UAS Ditolak Masuk Singapura, Rocky Gerung: Ini Undangan Perang...
Jakarta, FNN – Ustaz Abdul Somad (UAS) mendapatkan pengalaman tidak menyenangkan saat berkunjung ke Singapura. Ulama kondang penghafal Al Quran dan Hadits asal Pekanbaru itu ditahan pihak Imigrasi Singapura dan berujung pada penolakan dirinya masuk negeri yang wilayahnya tak lebih dari luas Kabupaten Jembrana, Bali itu. Luas wilayah Singapura 728,6 km persegi, sedangkan luas wilayah Kabupaten Jembrana Bali 841,7 km².
Padahal, kedatangannya ke Singapura hendak berlibur bersama keluarga. Salah satu hal yang sangat disayangkan oleh umat Islam adalah perlakuan kasar pihak Imigrasi Singapura terhadap diri dan keluarganya. Sampai-sampai menyerahkan keperluan bayinya pun, dilarang. Ustad Abdul Somad dituduh ekstremis.
Perlakuan semena-mena Pemerintah Singapura tersebut kemudian mendapatkan kecaman dari sejumlah tokoh di tanah air. Mereka menyesalkan tindakan Singapura yang melarang Doktor lulusan Universitas Islam Omdurman Sudan, itu masuk ke negara tersebut meski dengan tujuan berlibur.
Pengamat politik Rocky Gerung menyatakan bahwa bagaimana pun Abdul Somad ini mewakili satu komunitas yang besar, lepas dari kontroversi dia.

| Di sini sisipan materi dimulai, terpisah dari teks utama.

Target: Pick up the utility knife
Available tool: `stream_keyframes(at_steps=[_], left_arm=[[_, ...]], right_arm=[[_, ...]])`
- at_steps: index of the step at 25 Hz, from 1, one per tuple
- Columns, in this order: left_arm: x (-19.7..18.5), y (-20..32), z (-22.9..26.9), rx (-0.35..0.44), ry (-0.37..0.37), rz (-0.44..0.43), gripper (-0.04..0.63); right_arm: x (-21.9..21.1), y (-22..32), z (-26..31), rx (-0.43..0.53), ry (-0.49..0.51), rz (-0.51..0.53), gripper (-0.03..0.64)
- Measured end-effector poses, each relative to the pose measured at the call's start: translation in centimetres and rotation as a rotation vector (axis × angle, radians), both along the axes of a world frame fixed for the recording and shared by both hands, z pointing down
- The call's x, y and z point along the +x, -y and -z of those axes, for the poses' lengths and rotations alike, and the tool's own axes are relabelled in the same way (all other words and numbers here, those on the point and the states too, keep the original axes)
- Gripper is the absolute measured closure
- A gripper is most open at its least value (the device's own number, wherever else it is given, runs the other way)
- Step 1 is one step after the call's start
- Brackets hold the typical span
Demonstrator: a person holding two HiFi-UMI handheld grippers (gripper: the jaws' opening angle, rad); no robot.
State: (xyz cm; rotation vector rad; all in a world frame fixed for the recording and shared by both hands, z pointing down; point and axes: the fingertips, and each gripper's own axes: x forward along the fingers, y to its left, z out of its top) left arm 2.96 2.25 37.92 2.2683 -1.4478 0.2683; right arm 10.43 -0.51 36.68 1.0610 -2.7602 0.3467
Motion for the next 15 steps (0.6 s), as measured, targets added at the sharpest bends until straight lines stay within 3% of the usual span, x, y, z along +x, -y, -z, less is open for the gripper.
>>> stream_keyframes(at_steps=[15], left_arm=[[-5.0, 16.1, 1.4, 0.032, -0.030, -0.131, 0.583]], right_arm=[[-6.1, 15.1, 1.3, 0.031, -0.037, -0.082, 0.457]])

Tuduhan ekstremis kepada pendakwah yang sering berdakwah ke luar negeri itu, akan berbuntut panjang.
“Lebih bagus kalau Singapora bilang, ya kami punya data tentang suatu yang bahkan nggak bisa diucapkan ke publik tetapi itu hak kami untuk keep data intelijen. Tapi kalau kita lihat secara diplomatik, ini sebetulnya undangan perang dari Singapura, undangan perang diplomatik. Karena seolah-olah Departemen Dalam Negeri Singapura mengatakan kami punya file, tolong dikoreksi oleh Indonesia,” katanya kepada wartawan senior FNN, Hersubeno Arief dalam kanal YouTube Rocky Gerung Official, Rabu, 18 Mei 2022.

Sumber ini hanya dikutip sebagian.